Go to the line below containing "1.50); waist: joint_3" and print exactly from there through the line containing "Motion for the", both included. Print nothing else.

Start of Block

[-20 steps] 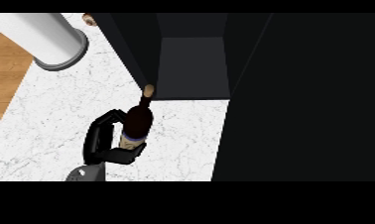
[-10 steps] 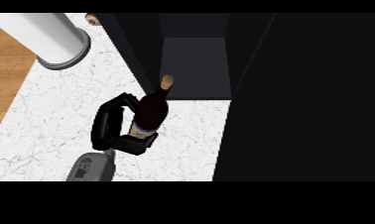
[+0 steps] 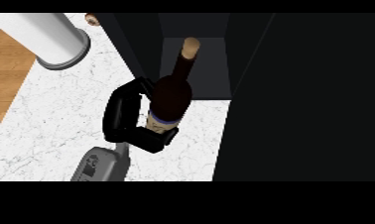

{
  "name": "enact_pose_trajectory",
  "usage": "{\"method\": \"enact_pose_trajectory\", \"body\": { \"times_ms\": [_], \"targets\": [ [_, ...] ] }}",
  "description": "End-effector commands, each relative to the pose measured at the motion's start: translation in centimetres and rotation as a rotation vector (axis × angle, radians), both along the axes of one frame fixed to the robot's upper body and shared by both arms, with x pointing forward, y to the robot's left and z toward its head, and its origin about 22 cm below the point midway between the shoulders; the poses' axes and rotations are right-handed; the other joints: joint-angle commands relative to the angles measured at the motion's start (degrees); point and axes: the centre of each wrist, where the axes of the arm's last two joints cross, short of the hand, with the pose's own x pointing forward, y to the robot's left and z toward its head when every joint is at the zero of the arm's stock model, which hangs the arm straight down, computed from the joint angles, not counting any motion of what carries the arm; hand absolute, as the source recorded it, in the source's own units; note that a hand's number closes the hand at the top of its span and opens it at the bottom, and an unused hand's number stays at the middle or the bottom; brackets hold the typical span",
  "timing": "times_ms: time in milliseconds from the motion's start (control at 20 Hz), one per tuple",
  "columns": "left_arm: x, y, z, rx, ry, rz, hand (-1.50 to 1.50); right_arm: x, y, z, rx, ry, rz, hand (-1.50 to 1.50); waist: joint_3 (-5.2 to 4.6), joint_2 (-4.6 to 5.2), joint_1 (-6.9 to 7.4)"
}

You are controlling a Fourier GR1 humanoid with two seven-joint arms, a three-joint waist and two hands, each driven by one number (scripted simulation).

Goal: Pick up the wine, place it into the cabinet and close the cabinet

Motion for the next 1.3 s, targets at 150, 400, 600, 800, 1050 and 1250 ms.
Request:
{"method": "enact_pose_trajectory", "body": {
  "times_ms": [150, 400, 600, 800, 1050, 1250],
  "targets": [
    [0.1, -4.6, 7.3, -0.029, 0.006, 0.005, 1.5, -2.1, -0.6, -0.6, 0.024, 0.009, 0.079, -1.5, 0.03, 0.03, -0.32],
    [2.0, -5.4, 10.2, -0.014, 0.041, 0.042, 1.5, -2.9, -1.4, -0.8, -0.005, 0.014, 0.069, -1.5, 0.03, 0.09, -0.5],
    [4.0, -6.8, 11.0, -0.019, 0.103, 0.047, 1.5, -3.1, -0.3, -0.3, -0.017, 0.009, 0.111, -1.5, -0.03, 0.11, -0.76],
    [4.5, -7.3, 10.7, 0.009, 0.064, 0.1, 1.5, -0.4, 0.1, 0.2, -0.002, 0.035, 0.087, -1.5, -0.05, 0.21, -0.1],
    [6.7, -8.2, 9.7, 0.109, 0.026, 0.129, 1.5, -1.9, -1.0, 0.0, -0.004, 0.01, 0.084, -1.5, -0.02, 0.21, -0.6],
    [7.7, -8.9, 9.6, 0.163, -0.016, 0.161, 1.5, -1.1, -1.8, -1.2, -0.001, 0.0, 0.075, -1.5, 0.04, 0.37, -0.64]
  ]
}}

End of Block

RESULT OF THIS TASK
  "columns": "left_arm: x, y, z, rx, ry, rz, hand (-1.50 to 1.50); right_arm: x, y, z, rx, ry, rz, hand (-1.50 to 1.50); waist: joint_3 (-5.2 to 4.6), joint_2 (-4.6 to 5.2), joint_1 (-6.9 to 7.4)"
}

You are controlling a Fourier GR1 humanoid with two seven-joint arms, a three-joint waist and two hands, each driven by one number (scripted simulation).

Goal: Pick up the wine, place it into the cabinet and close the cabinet

Motion for the next 1.3 s, targets at 150, 400, 600, 800, 1050 and 1250 ms.

The exercise is finished.